• TASK REQUIREMENTS: Reproduce the listing word for word. Skip any image.

• DATA PROVIDED:
——

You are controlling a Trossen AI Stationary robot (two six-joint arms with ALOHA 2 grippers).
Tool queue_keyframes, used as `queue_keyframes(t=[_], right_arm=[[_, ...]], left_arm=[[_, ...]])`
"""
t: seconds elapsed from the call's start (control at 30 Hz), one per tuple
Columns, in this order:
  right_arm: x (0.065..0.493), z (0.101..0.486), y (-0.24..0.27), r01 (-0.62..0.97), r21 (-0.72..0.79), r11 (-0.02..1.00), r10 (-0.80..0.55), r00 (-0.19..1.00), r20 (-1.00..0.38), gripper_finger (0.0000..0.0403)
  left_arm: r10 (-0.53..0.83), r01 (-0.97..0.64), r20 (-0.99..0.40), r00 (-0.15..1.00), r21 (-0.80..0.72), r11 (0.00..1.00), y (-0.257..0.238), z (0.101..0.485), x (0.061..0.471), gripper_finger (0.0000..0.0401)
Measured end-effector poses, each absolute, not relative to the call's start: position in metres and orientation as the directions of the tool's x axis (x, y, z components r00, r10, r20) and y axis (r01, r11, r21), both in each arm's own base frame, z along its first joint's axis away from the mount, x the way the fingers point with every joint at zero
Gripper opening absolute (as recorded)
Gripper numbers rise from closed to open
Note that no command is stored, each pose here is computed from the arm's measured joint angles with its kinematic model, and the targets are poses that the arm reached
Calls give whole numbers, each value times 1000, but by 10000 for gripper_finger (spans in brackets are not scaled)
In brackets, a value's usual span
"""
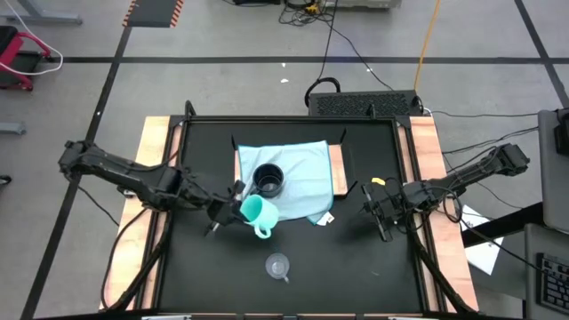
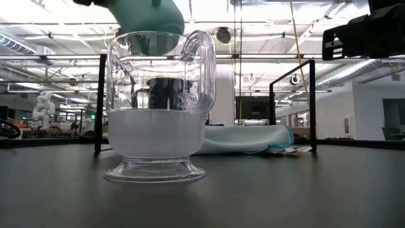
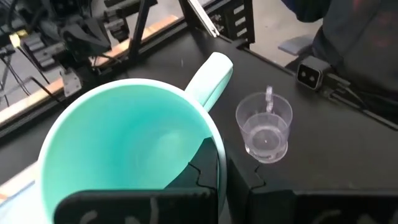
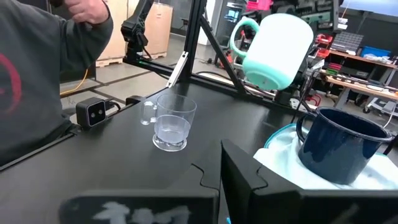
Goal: Stack small to large cups/mugs on shelf
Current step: Put the light blue mug on the microfiber cloth on the shelf
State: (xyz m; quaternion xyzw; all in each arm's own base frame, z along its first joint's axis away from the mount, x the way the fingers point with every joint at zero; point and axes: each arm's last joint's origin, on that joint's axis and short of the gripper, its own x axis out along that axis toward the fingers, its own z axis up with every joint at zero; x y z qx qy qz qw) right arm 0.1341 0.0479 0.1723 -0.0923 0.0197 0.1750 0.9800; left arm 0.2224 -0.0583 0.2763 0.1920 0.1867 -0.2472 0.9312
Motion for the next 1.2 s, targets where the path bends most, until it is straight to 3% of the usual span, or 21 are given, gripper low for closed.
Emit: queue_keyframes(t=[0.27,0.43,0.6,1.03,1.2], right_arm=[[134,172,48,-347,-172,922,339,938,-71,0],[134,172,48,-347,-171,922,339,938,-70,0],[134,172,48,-347,-171,922,339,938,-70,0],[134,175,48,-343,-177,923,340,939,-46,0],[134,175,48,-343,-176,923,340,939,-47,0]], left_arm=[[-353,456,-339,872,301,838,-57,258,223,6],[-303,363,-232,924,291,885,-54,268,227,6],[-169,204,-149,974,260,944,-45,282,232,6],[46,-34,-87,995,141,989,-5,319,243,6],[34,-18,-123,992,130,991,10,335,257,6]])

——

• REPLY TO THE TASK:
You are controlling a Trossen AI Stationary robot (two six-joint arms with ALOHA 2 grippers).
Tool queue_keyframes, used as `queue_keyframes(t=[_], right_arm=[[_, ...]], left_arm=[[_, ...]])`
"""
t: seconds elapsed from the call's start (control at 30 Hz), one per tuple
Columns, in this order:
  right_arm: x (0.065..0.493), z (0.101..0.486), y (-0.24..0.27), r01 (-0.62..0.97), r21 (-0.72..0.79), r11 (-0.02..1.00), r10 (-0.80..0.55), r00 (-0.19..1.00), r20 (-1.00..0.38), gripper_finger (0.0000..0.0403)
  left_arm: r10 (-0.53..0.83), r01 (-0.97..0.64), r20 (-0.99..0.40), r00 (-0.15..1.00), r21 (-0.80..0.72), r11 (0.00..1.00), y (-0.257..0.238), z (0.101..0.485), x (0.061..0.471), gripper_finger (0.0000..0.0401)
Measured end-effector poses, each absolute, not relative to the call's start: position in metres and orientation as the directions of the tool's x axis (x, y, z components r00, r10, r20) and y axis (r01, r11, r21), both in each arm's own base frame, z along its first joint's axis away from the mount, x the way the fingers point with every joint at zero
Gripper opening absolute (as recorded)
Gripper numbers rise from closed to open
Note that no command is stored, each pose here is computed from the arm's measured joint angles with its kinematic model, and the targets are poses that the arm reached
Calls give whole numbers, each value times 1000, but by 10000 for gripper_finger (spans in brackets are not scaled)
In brackets, a value's usual span
"""
Goal: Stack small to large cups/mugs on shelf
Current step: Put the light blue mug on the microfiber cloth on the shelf
State: (xyz m; quaternion xyzw; all in each arm's own base frame, z along its first joint's axis away from the mount, x the way the fingers point with every joint at zero; point and axes: each arm's last joint's origin, on that joint's axis and short of the gripper, its own x axis out along that axis toward the fingers, its own z axis up with every joint at zero; x y z qx qy qz qw) right arm 0.1341 0.0479 0.1723 -0.0923 0.0197 0.1750 0.9800; left arm 0.2224 -0.0583 0.2763 0.1920 0.1867 -0.2472 0.9312
Motion for the next 1.2 s, targets where the path bends most, until it is straight to 3% of the usual span, or 21 are given, gripper low for closed.
Emit: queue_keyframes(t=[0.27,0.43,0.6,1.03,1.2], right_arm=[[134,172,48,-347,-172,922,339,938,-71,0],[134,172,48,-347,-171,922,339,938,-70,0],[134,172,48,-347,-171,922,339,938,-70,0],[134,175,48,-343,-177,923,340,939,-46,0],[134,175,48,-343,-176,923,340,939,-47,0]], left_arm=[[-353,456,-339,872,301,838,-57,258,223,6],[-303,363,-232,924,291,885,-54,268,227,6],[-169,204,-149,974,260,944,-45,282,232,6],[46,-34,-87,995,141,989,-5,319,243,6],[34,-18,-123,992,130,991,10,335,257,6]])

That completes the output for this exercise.